In fact, according to the asymptotics, $$I(1,b)\sim-\frac{\Gamma(1)}{2\sqrt b\,b^1}=-\frac{1}{2b^\frac{3}{2}}$$ But, as was evaluated above, $$\frac{1}{\sqrt b}\int_0^\infty \frac{{ \cos\left(\frac{\pi }{2}-b x\right)}}{{e^x-1}}{\rm d}x\to\frac{\pi}{2\sqrt b}\,\text{at}\,b\to\infty$$ The answer is that the integral $I(a,b)$ does not converge uniformally at $a\to1$, and we are not allowed to take the limit under the integral sign.
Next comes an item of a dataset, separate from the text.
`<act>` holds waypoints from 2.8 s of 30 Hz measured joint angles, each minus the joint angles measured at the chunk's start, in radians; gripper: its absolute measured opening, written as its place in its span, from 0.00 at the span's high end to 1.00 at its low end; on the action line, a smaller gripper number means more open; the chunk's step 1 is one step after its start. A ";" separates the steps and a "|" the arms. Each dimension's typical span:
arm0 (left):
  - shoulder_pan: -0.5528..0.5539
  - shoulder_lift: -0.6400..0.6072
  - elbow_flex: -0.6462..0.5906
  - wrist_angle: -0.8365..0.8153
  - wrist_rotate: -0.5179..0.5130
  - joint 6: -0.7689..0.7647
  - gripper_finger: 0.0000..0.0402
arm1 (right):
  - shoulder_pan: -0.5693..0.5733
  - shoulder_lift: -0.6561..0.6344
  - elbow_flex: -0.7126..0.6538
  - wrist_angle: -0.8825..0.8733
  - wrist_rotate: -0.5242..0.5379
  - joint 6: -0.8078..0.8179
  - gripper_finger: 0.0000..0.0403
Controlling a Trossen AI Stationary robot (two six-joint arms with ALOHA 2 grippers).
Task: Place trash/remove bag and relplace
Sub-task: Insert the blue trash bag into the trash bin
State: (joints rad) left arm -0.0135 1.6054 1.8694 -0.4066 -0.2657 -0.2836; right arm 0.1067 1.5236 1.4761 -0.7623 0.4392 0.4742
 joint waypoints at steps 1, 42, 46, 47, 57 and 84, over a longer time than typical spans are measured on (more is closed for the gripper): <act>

To make it visible, let's denote $a=1+\epsilon$. $$I(\epsilon\to 0,b)=-\frac{1}{\sqrt b}\int_0^\infty\frac{x^\epsilon\sin\big(\frac{\pi}{2}\epsilon-bx\big)}{e^x-1}dx$$ $$=\,(\text{at}\,\epsilon\to 0)\,\,\frac{1}{\sqrt b}\int_0^\infty\frac{x^\epsilon\sin (bx)}{e^x-1}dx-\frac{\pi}{2}\frac{\epsilon}{\sqrt b}\int_0^\infty\frac{x^\epsilon\cos (bx)}{e^x-1}dx$$ Evaluating the second term in a standart way $$\int_0^\infty\frac{x^\epsilon\cos (bx)}{e^x-1}dx=\Re\sum_{k=1}^\infty\Big(\frac{1}{k-ib}\Big)^{1+\epsilon}\int_0^\infty t^\epsilon e^{-t}dt$$ $$=\frac{\Gamma(1+\epsilon)}{\epsilon}\frac{1}{(1-ib)^\epsilon}+O\big(\frac{1}{b}\big)\to\frac{1}{\epsilon}+O\big(\frac{1}{b}\big)$$ where $O\big(\frac{1}{b}\big)$ does not contain any singularity with regard to $\epsilon$. The first integral converges uniformally. Therefore, taking all together, at $\epsilon\to 0$: $$I(1+\epsilon,b)\to\frac{1}{\sqrt b}\Big(\frac{\pi}{2}-\frac{1}{2b}+\frac{\pi}{e^{2\pi b}-1}-\frac{\pi}{2}\epsilon\frac{1}{\epsilon}\Big)\to -\frac{1}{2\sqrt b\,b}+o(b^{-\frac{3}{2}})$$

$\mathbf{Particular \,case \,of \,a=\frac{5}{2}}$

At a first glance we could expect that the answer would be $\sim \frac{1}{b^2}$, but in fact it is $\sim \frac{1}{b^3}$ (that is why we kept two terms of the decomposition). $$I(\frac{5}{2},b)\sim\frac{\Gamma\big(\frac{5}{2}\big)}{\sqrt b}\Re e^{\frac{5i\pi}{4}}\frac{1+\frac{5}{4}+2ib}{2(\frac{5}{4}-1)(1+ib)^{\frac{5}{2}}}$$ Using $$(1+ib)^a=\Big(\sqrt{(1+b^2)}\Big)^ae^{ia\tan^{-1}b}=\Big(\sqrt{(1+b^2)}\Big)^ae^{ia(\frac{\pi}{2}-\tan^{-1}\frac{1}{b})}$$ ... and keeping only the biggest (at $b\gg1$) terms: $$I(\frac{5}{2},b)\sim\frac{\Gamma\big(\frac{5}{2}\big)}{\sqrt b}\Re e^{\frac{5i\pi}{4}}\frac{\frac{7}{2}+2ib}{3b^\frac{5}{2}}e^{-i\frac{5}{2}(\frac{\pi}{2}-\tan^{-1}\frac{1}{b})}$$ $$\sim\frac{\sqrt\pi}{4b^3}\Big(\frac{7}{2}-2b\sin\big(\frac{5}{2}\tan^{-1}\frac{1}{b}\big)\Big)\sim-\frac{3\sqrt\pi}8\frac{1}{b^3}$$ -in accordance with the general answer.

Numerical check.

Let's take $b=10$.

The exact integral value (WolframAlpha): $$I\big(\frac{5}{2},10\big)=-0.000664670194089568510236804... $$ Approximation: $$I\big(\frac{5}{2},10\big)\sim-\frac{3\sqrt\pi}8\frac{1}{10^3}=-0.000664670194089568510236812... $$ It is surprising that the accuracy of the approximation is much better than we could expect. Probably, there are some additional suppression factors for the next terms of this asymptotics.